Disclaimer: I built LOD.

6. Updating Data

// TODO coming soon

7. Integration

The vector tile server stack you just created may now be used with any MVT-compatible mapping library such as MapLibre (my favorite), MapboxGL.js, Leaflet using the MapboxVectorTile plugin, or OpenLayers using the built-in MVT source.

You'll need to load a style to actually view the MVT tiles on your map. You can create your own style using the Maputnik visual style editor for the Mapbox Style Specification.

This repository contains an example style.json derived from the MapTiler Streets style. Font stacks and sprite sheets are included in the carto directory and must be hosted alongside the tiles on some webserver. Be sure to change the URL to the tiles, glyphs, and sprites in the style.json when deploying. Be mindful of CORS issues. There are a few known issues with sprites for various icons, most notably highway icons. A PR investigating and fixing would be appreciated.

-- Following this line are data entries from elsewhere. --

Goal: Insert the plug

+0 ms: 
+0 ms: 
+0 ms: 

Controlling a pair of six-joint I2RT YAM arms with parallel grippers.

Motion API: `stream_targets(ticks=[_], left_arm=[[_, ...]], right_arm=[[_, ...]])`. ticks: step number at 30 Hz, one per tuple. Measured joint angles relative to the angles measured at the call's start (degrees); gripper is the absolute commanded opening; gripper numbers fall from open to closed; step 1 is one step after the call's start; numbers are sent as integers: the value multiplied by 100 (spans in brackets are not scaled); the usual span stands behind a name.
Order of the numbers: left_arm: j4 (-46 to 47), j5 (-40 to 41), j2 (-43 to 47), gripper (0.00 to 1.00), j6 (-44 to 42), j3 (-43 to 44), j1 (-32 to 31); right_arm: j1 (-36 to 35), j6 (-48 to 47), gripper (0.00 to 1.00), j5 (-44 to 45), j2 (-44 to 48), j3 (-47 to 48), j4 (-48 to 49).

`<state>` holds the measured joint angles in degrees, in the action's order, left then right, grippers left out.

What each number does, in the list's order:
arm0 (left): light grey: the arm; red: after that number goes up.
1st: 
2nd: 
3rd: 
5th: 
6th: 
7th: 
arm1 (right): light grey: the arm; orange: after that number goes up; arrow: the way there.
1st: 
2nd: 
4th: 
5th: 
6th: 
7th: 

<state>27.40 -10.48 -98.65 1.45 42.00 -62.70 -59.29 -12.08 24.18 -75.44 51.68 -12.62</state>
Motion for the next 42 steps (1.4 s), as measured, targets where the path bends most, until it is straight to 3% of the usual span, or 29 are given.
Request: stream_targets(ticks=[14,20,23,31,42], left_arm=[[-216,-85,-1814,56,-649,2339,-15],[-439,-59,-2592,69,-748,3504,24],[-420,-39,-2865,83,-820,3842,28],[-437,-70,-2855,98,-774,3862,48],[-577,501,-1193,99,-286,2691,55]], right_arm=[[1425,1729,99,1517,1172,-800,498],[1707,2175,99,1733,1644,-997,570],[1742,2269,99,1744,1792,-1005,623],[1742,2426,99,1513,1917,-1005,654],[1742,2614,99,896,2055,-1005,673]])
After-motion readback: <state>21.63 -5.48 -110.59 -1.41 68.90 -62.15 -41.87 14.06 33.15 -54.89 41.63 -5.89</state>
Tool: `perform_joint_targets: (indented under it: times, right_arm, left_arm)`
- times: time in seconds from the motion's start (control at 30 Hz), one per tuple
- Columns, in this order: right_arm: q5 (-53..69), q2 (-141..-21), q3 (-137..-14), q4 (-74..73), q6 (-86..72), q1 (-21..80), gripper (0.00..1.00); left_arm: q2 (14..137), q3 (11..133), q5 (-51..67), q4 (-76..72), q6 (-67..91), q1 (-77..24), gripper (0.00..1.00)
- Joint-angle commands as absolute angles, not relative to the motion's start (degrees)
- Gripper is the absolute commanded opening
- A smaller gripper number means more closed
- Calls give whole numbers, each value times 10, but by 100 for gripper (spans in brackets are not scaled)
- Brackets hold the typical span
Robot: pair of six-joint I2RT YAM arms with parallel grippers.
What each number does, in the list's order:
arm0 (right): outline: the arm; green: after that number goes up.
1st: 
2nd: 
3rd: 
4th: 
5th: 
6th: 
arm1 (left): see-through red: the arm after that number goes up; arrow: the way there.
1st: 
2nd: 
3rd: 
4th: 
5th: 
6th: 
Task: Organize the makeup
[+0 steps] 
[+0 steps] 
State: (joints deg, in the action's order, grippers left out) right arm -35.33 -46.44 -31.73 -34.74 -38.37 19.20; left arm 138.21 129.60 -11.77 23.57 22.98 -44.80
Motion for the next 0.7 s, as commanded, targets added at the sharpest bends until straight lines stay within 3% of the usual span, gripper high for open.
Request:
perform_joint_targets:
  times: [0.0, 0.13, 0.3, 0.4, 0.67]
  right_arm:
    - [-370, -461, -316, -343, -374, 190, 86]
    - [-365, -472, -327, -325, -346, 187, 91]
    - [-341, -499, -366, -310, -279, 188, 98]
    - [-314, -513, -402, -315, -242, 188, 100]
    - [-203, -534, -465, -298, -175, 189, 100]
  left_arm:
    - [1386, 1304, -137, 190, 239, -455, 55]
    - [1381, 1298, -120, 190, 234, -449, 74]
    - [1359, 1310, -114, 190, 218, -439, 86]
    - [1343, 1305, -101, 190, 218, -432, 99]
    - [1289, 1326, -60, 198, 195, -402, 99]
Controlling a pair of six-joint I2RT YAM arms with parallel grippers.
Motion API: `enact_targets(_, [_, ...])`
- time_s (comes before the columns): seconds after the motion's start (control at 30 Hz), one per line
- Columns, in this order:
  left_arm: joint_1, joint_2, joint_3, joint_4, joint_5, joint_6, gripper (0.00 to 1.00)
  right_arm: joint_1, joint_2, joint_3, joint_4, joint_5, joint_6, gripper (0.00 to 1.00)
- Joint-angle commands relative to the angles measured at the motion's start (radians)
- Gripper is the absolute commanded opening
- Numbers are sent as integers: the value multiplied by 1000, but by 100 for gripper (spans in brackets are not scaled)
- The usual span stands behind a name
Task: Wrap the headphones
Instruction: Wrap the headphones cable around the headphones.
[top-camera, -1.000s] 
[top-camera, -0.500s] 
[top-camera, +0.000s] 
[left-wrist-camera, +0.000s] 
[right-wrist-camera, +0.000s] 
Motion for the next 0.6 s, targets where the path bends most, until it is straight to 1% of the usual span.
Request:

Alternatively, you can use one of many open-source MVT styles compatible with the OpenMapTiles schema, made available from the OpenMapTiles contributors and team. Here are links to a few:

Name Source Preview
MapTiler Basic GitHub MapTiler Cloud
OSM Bright GitHub MapTiler Cloud
Positron GitHub MapTiler Cloud
Dark Matter GitHub MapTiler Cloud
MapTiler Terrain GitHub MapTiler Cloud
MapTiler 3D GitHub N/A

8. Example

A full-stack example exists in this repo within the test directory. You will need to edit the style.json within test/public to point to your tileserver properly after you've rolled it out. Additionally, the URLs to the sprites and glyphs will work out of the box in the example style.json since they're copied to the public directory.

9. Conclusions

You've done it. Congratulations! Vector tile basemaps are the future. Hopefully, you'll think so as well after using them in production for a bit.